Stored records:
-- -- --

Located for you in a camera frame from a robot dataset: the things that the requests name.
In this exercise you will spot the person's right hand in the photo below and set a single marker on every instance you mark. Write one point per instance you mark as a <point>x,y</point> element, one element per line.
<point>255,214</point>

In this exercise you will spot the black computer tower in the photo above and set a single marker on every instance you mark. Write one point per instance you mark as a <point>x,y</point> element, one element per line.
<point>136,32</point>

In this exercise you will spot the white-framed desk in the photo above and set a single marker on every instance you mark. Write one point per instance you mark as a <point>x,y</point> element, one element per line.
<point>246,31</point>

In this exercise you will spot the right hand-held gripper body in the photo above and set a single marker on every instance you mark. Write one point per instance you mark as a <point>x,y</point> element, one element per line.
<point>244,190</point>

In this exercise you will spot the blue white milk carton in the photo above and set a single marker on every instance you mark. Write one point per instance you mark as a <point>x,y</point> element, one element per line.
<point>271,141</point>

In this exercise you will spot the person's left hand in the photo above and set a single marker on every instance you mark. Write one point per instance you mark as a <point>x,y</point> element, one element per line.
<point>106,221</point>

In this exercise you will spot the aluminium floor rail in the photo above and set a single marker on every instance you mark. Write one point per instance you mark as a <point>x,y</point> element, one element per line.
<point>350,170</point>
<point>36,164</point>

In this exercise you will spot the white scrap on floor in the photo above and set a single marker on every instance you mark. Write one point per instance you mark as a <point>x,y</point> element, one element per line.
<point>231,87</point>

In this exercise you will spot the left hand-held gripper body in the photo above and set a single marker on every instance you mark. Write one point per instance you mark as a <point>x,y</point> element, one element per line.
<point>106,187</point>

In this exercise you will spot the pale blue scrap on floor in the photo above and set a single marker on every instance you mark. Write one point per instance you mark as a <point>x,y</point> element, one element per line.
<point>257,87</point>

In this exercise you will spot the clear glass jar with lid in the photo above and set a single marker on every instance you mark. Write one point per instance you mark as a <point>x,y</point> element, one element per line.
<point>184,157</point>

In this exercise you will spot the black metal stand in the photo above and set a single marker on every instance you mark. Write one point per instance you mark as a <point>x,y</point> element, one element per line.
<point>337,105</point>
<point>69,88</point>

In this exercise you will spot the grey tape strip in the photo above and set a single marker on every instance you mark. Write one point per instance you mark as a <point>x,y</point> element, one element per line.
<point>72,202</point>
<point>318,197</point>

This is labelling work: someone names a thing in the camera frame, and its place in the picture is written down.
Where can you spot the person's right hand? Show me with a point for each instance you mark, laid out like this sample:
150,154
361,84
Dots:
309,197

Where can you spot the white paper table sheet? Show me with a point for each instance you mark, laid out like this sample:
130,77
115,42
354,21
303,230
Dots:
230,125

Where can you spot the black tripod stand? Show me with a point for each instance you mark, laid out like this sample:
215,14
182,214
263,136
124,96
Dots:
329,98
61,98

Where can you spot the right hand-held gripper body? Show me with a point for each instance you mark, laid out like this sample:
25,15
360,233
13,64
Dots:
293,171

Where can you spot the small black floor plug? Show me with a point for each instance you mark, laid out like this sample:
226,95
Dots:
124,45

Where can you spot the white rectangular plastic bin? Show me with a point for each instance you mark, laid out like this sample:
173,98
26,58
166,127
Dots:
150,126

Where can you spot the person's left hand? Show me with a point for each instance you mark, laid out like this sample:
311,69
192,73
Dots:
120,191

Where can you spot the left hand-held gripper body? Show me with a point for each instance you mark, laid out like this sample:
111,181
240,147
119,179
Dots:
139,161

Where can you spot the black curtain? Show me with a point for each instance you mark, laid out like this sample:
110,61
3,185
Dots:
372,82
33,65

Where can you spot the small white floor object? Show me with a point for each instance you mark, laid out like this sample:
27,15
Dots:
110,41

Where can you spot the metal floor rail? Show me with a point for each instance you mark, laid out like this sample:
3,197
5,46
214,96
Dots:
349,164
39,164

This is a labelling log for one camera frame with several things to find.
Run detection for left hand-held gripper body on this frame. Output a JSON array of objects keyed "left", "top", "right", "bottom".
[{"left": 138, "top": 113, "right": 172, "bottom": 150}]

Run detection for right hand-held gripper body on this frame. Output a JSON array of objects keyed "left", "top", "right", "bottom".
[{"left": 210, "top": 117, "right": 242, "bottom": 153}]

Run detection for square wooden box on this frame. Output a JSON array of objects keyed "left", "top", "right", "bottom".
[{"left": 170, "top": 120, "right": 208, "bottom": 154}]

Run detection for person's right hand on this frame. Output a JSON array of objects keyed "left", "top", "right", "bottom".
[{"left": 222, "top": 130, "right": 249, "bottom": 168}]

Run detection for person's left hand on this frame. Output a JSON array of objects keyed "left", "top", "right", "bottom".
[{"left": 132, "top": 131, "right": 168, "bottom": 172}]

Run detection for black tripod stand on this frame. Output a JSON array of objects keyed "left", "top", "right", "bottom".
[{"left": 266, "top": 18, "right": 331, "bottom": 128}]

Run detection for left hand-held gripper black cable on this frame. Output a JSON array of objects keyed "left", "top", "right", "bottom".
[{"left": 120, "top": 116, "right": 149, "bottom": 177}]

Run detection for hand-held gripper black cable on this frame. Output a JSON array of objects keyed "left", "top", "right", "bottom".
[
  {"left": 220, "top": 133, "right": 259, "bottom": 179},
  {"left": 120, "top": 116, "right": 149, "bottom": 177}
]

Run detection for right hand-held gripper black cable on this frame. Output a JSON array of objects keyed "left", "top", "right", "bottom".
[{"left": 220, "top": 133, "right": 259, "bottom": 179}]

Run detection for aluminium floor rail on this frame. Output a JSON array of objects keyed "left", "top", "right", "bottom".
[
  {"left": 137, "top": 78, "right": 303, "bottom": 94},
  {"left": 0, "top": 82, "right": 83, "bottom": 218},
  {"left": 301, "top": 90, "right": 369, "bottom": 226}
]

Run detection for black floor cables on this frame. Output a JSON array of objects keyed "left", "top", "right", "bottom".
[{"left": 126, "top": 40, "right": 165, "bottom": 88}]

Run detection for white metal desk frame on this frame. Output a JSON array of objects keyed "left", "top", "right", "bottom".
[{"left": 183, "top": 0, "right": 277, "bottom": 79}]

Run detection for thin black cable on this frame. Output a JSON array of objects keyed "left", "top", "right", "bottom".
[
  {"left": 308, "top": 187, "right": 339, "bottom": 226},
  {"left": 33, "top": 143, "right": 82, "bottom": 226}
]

-- -- --

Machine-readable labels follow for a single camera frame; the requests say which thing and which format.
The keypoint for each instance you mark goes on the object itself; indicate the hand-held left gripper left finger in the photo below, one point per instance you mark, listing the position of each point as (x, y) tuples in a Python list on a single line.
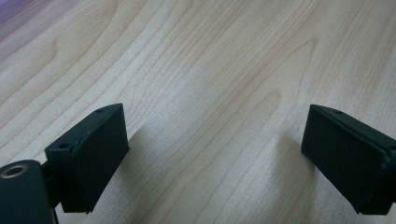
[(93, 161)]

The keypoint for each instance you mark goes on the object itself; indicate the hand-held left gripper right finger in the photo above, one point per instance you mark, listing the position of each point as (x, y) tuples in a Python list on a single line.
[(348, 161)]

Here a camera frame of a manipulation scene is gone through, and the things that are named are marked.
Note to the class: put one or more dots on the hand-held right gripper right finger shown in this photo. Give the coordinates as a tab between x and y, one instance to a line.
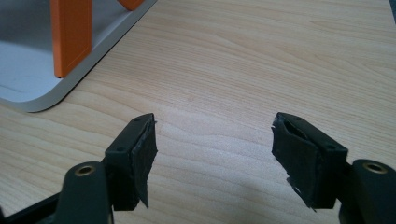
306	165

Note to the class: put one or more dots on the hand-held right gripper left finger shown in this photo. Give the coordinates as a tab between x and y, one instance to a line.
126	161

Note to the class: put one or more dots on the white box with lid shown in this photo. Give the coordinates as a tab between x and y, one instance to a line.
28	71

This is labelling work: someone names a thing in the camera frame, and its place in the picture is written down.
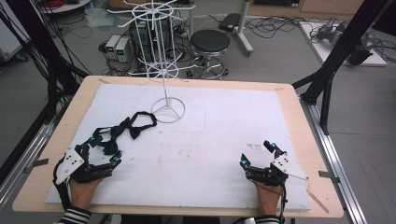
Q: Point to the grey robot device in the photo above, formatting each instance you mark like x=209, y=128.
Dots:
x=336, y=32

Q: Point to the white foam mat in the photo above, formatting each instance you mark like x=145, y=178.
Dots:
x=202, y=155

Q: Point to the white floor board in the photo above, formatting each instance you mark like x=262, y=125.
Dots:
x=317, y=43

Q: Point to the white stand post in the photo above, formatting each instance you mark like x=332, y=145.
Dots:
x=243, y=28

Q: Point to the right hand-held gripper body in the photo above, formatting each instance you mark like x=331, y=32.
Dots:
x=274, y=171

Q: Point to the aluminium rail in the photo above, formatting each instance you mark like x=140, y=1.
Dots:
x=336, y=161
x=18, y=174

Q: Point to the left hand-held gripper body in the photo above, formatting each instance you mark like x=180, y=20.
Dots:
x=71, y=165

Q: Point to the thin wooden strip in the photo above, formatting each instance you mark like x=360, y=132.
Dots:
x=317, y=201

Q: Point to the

-- -- --

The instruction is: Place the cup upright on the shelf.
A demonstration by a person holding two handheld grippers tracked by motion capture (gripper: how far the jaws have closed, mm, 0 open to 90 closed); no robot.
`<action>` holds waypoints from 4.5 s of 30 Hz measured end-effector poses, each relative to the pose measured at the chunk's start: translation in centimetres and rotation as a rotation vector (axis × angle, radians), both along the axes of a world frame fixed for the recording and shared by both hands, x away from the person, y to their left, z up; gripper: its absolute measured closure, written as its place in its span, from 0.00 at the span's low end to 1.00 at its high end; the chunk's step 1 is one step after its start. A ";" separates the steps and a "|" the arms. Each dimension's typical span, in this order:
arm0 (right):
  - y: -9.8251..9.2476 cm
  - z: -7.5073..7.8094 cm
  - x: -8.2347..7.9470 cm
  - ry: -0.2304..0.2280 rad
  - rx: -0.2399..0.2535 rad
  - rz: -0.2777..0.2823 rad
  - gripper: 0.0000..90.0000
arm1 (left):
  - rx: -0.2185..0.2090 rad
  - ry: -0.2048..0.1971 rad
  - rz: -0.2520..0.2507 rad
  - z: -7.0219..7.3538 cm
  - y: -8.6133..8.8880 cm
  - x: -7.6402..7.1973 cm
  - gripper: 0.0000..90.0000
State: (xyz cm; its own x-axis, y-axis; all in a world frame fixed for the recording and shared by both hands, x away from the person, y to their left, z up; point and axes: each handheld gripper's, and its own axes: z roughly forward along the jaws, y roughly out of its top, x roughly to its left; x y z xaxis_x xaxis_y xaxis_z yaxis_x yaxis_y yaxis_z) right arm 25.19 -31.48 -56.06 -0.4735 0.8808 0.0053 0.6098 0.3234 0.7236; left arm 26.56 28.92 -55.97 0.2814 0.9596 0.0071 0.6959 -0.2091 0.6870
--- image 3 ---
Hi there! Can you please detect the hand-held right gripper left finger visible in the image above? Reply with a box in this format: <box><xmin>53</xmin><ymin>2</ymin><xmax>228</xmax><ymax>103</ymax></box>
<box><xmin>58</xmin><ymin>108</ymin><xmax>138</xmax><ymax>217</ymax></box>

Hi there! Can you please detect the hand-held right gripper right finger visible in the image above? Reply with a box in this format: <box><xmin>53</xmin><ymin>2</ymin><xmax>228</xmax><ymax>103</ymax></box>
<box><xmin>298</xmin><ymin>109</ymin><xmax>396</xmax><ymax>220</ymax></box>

-- -- --

◆ **To do**:
Please transcribe exactly the lines above from the line that has "Located for you" up to and including the line that has "<point>255,214</point>"; no other line belongs in the answer.

◆ **Output**:
Located for you in a camera frame from a robot dataset: the things that the requests name.
In this exercise you will spot the person's right hand in the photo below and set a single marker on every instance you mark. Write one point per instance you mark as a <point>x,y</point> element, one element per line.
<point>255,214</point>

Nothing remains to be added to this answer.